§ **WHAT YOU ARE ASKED TO DO**
The word "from" may appear in some lines of the data; copy every such line.
※ ※ ※
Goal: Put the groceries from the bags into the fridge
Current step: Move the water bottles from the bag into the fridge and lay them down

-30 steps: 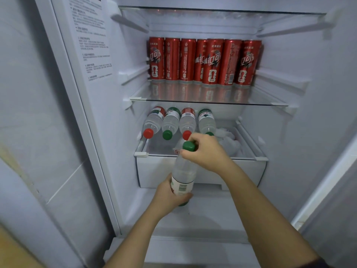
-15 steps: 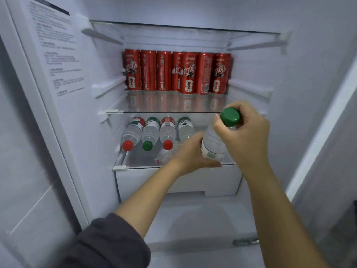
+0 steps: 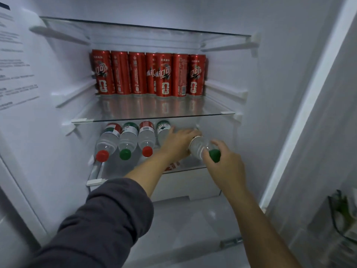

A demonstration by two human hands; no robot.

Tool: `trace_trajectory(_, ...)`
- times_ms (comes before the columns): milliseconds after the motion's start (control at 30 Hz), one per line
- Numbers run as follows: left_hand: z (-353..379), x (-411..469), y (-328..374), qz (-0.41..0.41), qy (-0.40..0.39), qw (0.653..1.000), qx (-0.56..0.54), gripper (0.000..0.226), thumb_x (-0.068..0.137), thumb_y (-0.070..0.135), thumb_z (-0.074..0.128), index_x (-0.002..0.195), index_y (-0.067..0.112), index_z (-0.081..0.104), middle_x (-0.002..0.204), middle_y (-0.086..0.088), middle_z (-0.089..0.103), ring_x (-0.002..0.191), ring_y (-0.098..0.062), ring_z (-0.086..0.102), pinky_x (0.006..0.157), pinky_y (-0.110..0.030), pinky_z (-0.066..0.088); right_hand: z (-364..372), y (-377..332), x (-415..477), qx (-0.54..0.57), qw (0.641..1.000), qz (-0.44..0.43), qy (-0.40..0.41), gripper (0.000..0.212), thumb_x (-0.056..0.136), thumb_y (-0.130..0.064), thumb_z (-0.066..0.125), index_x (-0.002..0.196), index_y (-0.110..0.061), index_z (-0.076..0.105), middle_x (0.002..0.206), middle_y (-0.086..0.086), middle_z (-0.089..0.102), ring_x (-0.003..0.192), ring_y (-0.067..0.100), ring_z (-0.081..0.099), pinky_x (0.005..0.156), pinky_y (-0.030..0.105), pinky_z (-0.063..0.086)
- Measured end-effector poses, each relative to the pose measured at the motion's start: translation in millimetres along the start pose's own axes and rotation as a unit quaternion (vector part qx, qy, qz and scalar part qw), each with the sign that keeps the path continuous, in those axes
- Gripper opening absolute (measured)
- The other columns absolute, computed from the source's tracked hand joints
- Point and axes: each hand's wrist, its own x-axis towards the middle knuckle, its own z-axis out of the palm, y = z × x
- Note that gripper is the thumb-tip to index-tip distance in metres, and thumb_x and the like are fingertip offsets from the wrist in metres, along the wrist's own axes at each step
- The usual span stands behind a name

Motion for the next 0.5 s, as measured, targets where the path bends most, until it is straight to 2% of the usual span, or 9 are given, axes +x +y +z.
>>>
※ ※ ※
§ **SOLVED PROBLEM**
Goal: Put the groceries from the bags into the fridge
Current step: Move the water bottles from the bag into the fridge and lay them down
- The other columns absolute, computed from the source's tracked hand joints
- Note that gripper is the thumb-tip to index-tip distance in metres, and thumb_x and the like are fingertip offsets from the wrist in metres, along the wrist's own axes at each step

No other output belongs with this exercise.